Слушая эту речь, К'рул остановился. Вгляделся в спутника, в высокого как башня ассасина-ящера, убийцу драконов, вырывавшего горы с корнем и швырявшего их в небеса. — Ты говоришь о любви, — заметил он. — Вот твой маяк, искра сопротивления.
— К'чайн Че'«малле глядят в ночное небо и строят законы, принципы, словно достаточно им акта именования, словно доводы оправдают вторжение, завоевание и эксплуатацию. Преуспей они на деле, небеса станут ареной войн, злобных желаний и голодных поисков, ареной бездумного рабства у законов и принципов, кои стали оковами для всего, что они видят и будто бы знают. Скажи, К'рул: глядя в грядущую ночь, что ты видишь?
— Важнее, что я чувствую.
— И что же?
— Чувствую… восторг.
Скиллен Дро кивнул. — Именно. А восторг, дружище, самый страшный враг разума. Его путь есть любовь, а любовь говорит на языке смирения. Рациональный ум готов встать над нею с кровавым клинком, видя триумф в пустоте мертвых глаз. — Ассасин потряс головой и распахнул крылья. — Вот чему я обучился среди К'чайн Че'малле. Потому, К'рул, я на твоей стороне. Магия, тобой предложенная — о, они постараются запереть ее в клетку законов и принципов, правил и неуклюжих структур.

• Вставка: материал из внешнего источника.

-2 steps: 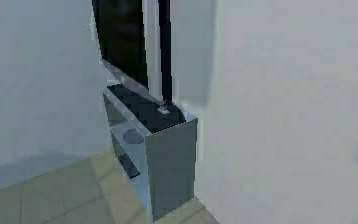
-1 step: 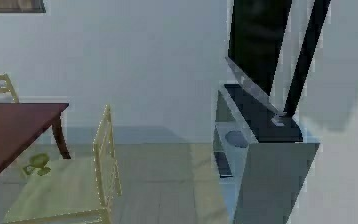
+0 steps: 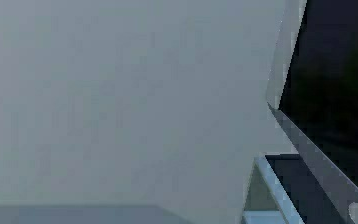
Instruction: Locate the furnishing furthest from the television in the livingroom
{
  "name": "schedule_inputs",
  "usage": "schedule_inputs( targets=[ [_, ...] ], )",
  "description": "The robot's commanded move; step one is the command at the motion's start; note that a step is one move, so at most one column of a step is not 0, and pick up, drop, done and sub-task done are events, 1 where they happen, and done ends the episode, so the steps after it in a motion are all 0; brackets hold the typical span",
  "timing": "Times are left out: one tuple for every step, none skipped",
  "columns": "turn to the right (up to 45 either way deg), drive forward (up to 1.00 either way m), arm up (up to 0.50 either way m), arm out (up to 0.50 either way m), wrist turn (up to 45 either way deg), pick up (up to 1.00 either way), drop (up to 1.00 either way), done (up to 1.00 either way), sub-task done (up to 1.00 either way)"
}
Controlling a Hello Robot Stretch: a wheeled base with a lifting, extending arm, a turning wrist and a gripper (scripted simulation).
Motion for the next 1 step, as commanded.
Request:
schedule_inputs(
  targets=[
    [-3.0,0.00,0.00,0.00,0.0,0.00,0.00,0.00,0.00]
  ],
)
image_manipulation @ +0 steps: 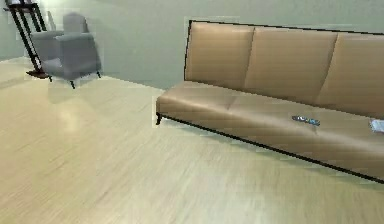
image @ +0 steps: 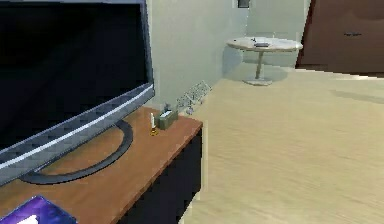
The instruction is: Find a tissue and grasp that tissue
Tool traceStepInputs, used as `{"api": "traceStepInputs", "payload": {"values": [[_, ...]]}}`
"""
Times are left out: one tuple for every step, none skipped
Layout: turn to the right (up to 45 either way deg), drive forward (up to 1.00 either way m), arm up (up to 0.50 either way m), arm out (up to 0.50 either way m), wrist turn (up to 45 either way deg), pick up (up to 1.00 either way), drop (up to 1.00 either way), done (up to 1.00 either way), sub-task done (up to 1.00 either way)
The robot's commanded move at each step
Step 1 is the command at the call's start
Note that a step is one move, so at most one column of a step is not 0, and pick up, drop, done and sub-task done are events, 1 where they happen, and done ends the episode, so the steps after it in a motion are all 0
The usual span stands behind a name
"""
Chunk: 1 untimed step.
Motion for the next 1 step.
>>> {"api": "traceStepInputs", "payload": {"values": [[0.0,0.35,0.00,0.00,0.0,0.00,0.00,0.00,0.00]]}}
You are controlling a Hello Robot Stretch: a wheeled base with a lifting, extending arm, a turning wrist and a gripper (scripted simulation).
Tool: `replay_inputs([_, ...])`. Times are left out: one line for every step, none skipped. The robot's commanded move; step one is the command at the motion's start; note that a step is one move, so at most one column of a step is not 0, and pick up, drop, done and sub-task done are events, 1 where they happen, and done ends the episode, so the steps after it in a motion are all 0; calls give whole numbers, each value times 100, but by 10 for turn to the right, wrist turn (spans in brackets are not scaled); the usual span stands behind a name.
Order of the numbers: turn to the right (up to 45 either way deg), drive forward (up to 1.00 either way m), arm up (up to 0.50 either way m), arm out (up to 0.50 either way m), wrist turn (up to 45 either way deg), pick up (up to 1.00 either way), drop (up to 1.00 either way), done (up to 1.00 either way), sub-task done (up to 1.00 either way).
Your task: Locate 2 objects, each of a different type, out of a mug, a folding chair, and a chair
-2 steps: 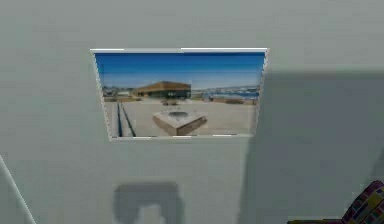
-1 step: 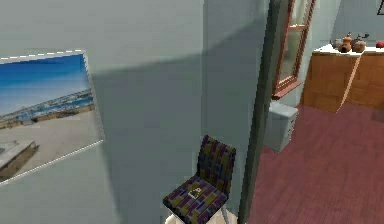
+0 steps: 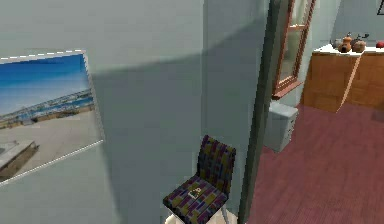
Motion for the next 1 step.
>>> replay_inputs([-450,0,0,0,0,0,0,0,0])
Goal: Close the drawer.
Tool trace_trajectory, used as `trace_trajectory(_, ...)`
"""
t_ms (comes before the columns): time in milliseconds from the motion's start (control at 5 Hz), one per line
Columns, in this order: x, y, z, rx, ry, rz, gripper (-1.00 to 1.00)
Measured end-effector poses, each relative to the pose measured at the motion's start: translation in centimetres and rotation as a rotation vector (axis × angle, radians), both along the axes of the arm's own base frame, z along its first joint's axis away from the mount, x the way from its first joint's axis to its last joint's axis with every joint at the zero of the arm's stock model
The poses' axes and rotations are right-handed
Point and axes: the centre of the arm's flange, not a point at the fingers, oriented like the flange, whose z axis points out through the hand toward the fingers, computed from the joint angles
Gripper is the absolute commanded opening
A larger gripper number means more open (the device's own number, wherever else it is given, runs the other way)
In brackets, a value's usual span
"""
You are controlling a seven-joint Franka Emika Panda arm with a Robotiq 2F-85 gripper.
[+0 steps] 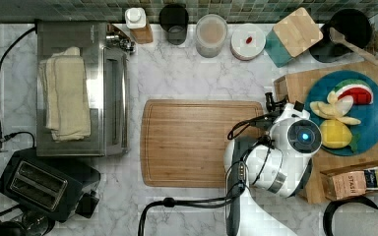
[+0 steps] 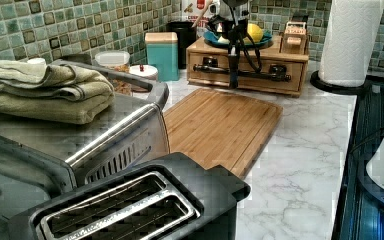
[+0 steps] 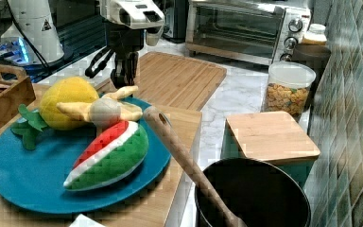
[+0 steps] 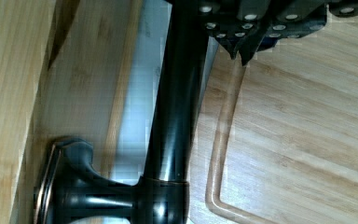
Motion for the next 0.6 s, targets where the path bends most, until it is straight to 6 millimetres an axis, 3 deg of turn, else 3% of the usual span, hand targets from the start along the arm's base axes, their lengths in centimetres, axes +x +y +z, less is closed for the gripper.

Оба мы знаем: им суждено провалиться, ибо рассудки их пленены собственными клетками, и лежащее за пределами навек остается непознанным, даже непознаваемым. Вот чего они не могут вынести.
— Они проиграют, — подтвердил К'рул, — ибо Я непознаваем.

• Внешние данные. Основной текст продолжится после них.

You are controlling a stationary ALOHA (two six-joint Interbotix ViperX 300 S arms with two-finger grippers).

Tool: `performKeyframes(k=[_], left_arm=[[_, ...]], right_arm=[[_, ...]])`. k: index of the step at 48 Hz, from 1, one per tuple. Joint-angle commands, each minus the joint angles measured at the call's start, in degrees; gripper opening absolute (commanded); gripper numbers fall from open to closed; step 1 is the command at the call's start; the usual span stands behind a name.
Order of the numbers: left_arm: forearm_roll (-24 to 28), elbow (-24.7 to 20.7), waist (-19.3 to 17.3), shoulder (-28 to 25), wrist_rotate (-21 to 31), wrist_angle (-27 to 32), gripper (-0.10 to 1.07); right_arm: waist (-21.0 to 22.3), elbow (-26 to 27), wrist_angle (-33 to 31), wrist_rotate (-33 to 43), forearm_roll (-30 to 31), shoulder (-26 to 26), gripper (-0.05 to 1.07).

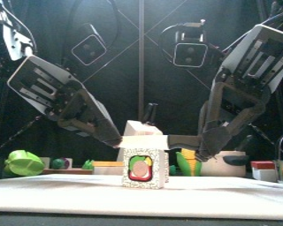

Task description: Put pairing knife into pot

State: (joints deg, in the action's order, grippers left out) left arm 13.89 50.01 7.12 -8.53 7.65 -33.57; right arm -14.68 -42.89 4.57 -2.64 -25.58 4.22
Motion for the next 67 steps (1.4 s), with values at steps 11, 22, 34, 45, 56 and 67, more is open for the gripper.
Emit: performKeyframes(k=[11, 22, 34, 45, 56, 67], left_arm=[[-0.88, -2.29, -1.05, 2.02, 0.0, -0.35, 0.44], [-2.02, -2.37, -1.49, 2.29, 0.18, -0.35, 0.59], [-3.25, -1.76, -2.72, 4.04, -0.09, -0.35, 0.75], [-2.55, 0.88, -5.8, 10.55, -0.09, 0.44, 0.75], [-2.46, 3.52, -9.32, 20.92, -0.09, 9.58, 0.75], [-2.46, 6.77, -9.23, 27.6, -0.09, 15.82, 0.75]], right_arm=[[0.18, 1.93, -0.53, -0.26, 0.26, -3.34, 0.31], [0.26, 2.2, -2.29, -0.26, 0.18, -5.1, 0.31], [0.79, 2.99, -7.65, 0.0, -1.23, -7.91, 0.31], [3.69, 4.04, -17.58, 0.18, -6.24, -12.92, 0.31], [11.43, 5.36, -26.54, 0.35, -10.72, -18.54, 0.31], [17.31, 5.98, -32.17, 0.35, -12.3, -21.53, 0.32]])
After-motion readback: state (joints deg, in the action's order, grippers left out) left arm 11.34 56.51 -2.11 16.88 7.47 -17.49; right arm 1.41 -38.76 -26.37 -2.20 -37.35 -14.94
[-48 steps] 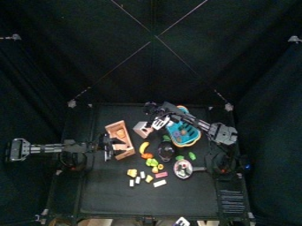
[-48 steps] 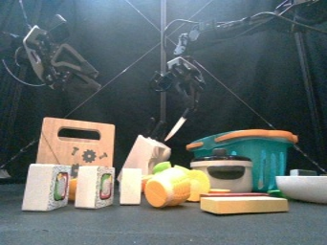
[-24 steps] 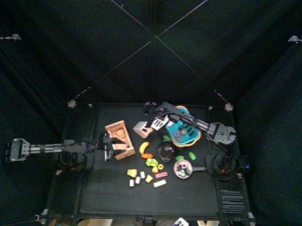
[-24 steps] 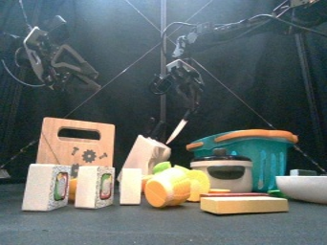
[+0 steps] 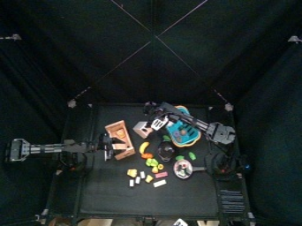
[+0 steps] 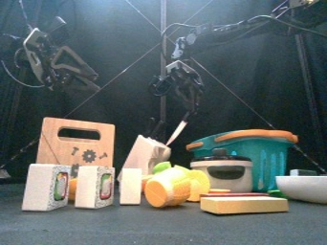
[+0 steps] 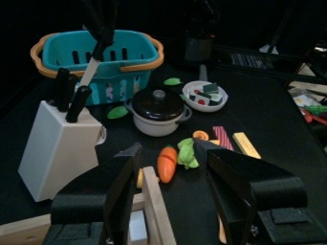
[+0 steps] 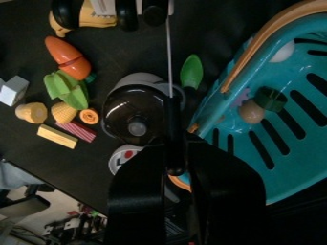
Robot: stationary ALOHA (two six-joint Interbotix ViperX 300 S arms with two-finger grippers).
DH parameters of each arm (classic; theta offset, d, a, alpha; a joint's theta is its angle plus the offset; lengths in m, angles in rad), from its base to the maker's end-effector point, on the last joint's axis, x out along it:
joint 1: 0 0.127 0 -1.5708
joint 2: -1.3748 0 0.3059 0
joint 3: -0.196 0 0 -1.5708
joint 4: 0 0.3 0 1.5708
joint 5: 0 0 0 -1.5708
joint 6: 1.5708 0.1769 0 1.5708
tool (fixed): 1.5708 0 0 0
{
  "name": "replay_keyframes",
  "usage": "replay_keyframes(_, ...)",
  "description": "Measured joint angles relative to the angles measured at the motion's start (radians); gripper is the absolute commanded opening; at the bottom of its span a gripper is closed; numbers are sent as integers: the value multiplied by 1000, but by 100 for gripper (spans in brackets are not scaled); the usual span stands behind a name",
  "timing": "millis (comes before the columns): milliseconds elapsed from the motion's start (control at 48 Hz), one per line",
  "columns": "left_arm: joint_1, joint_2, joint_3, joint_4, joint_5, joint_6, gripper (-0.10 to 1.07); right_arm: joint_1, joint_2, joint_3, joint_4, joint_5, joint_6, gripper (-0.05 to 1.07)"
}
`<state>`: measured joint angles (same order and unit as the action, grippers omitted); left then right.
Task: Put pairing knife back in holder
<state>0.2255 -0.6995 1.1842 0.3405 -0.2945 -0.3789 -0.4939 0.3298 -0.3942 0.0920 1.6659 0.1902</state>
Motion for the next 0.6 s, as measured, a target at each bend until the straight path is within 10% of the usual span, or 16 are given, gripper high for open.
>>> replay_keyframes(604,2,0,2,0,6,3,85,3,26,-37,6,8,2,45)
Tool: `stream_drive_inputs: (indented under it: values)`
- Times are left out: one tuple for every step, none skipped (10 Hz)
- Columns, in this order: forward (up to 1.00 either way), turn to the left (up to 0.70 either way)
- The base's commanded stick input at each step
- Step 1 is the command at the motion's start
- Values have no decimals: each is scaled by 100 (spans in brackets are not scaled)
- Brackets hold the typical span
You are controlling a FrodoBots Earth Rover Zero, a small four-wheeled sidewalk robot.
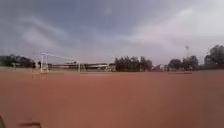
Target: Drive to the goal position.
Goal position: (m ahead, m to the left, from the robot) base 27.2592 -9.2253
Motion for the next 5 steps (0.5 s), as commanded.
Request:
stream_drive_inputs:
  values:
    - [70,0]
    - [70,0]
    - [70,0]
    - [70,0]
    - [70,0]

— Да. И твой жест был актом любви, влекущим бесконечный восторг. Сделанное тобой приводит в ярость весь мир.
К'рул пожал плечами. — Этого… достаточно.
Они продолжили путь.
* * *
Широкий и плоский камень, десяти шагов поперек, лежал около линии жгучих испарений Витра. Задолго до рождения противоестественного моря, в эпоху, когда Зодчие удовлетворялись работой с природным камнем, землей и деревом, тяжелый камень превратили в алтарь: поверхность грубо обработана пиками из рога, спиральные узоры остались на милость дождей, снегов, жары и мороза.

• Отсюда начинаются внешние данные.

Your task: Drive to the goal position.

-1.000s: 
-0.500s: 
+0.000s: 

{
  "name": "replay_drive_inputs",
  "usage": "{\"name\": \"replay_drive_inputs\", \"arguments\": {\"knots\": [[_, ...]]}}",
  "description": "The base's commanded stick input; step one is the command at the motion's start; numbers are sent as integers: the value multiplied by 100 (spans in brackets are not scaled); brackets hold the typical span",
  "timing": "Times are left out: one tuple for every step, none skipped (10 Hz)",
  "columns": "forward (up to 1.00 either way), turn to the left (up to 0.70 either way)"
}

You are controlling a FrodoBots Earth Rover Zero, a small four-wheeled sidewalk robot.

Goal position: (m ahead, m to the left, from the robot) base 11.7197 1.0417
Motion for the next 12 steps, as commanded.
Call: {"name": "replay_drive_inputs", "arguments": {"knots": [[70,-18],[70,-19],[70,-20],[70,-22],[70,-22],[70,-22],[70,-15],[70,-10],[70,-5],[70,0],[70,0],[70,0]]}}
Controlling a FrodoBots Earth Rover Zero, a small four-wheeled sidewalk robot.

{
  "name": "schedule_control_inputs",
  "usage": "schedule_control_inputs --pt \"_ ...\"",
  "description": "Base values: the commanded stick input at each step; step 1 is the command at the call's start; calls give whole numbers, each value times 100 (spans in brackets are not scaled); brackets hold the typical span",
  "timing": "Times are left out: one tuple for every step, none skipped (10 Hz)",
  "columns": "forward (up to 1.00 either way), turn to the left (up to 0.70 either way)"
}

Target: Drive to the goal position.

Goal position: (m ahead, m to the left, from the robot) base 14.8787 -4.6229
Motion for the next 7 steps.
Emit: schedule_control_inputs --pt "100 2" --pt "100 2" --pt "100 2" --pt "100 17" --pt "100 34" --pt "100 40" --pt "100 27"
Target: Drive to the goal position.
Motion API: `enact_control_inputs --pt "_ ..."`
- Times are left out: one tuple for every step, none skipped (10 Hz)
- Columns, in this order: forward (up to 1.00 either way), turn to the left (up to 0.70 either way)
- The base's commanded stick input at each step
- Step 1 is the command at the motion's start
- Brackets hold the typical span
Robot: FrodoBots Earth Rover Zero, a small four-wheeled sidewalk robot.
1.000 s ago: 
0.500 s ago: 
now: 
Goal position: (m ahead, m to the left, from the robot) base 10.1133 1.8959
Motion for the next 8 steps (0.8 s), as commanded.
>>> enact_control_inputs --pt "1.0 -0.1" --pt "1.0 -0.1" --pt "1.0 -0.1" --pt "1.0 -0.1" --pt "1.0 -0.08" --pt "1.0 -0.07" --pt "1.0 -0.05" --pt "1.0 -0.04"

Но алтарь оказался не готов к горячим поцелуям кислоты Витра. Рисунки на поверхности почти пропали, борозды готовы были распасться от легкого касания. Как вера гибнет по гибели народа, так утратил смысл этот обелиск и культ, его породивший.
Тел Акай Канин Трелль присел на плоской поверхности, опираясь на короткую секиру с двумя лезвиями. Оружие прежде принадлежало старейшине Теломенов. Кузнец назвал его проклятым — неудивительно, ведь Трелль убил владельца в первой схватке. Такие трофеи стоит носить с долей иронии, понимая, что порезаться можно с любой стороны. Канин Трелль усмехнулся тогда, бросив знаменитое свое копье, затупившееся и почти неузнаваемое под сгустками мозгов, и подхватив проклятую секиру.